The second half 314 b of each short and long power contact 302, 304 can include two cylindrical projections 350, as shown in FIGS. 16A and 16B. The first half 314 a of each short and long power contact 302, 304 can include two circular holes 352 that each receive one of the projections 350. The relative positions of the two sets of projections 350 and holes 352 on the short power contacts 302 can differ from the relative locations of the two sets of projections 350 and holes 352 on the long power contacts 304. The projections 350 and holes 352 can thus act as polarizing features that prevent the first half of a short power contact 302 from being inadvertently mated with the second half of a long power contact 304, and vice versa.

The projections 350 and holes 352 can have respective shapes other than cylindrical and circular in alternative embodiments. Moreover, the projections 350 and the holes 352 can be located on the first and second halves 323 a, 323 b, respectively, of the short and long power contacts 302, 304 in alternative embodiments.

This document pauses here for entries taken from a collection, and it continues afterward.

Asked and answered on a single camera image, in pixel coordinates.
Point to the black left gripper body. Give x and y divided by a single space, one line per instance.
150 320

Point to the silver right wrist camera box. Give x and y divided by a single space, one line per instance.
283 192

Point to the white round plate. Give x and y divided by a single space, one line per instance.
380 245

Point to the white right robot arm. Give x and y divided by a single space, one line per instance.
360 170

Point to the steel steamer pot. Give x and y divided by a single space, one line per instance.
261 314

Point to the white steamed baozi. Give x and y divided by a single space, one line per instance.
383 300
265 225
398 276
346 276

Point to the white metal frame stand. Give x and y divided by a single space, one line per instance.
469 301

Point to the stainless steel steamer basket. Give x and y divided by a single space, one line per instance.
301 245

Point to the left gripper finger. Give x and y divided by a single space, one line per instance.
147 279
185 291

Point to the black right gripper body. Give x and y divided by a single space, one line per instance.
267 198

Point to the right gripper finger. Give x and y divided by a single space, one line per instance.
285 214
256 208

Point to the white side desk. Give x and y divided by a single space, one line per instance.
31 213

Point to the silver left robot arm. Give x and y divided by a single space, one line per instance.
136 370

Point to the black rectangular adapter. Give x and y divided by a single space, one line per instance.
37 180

FIGS. 22A through 24 depict alternative embodiments of the short and long power contacts 302, 304 in the form of a short power contact 320 and a long power contact 322. The short and long power contacts 320, 322 are substantially similar to the respective short and long power contacts 302, 304 from a structural and functional perspective, with the exception that the short and long power contacts 320, 322 include tabs 324 that angle outwardly and downwardly from the associated body members 323 a, 323 b of the short and long power contacts 320, 322.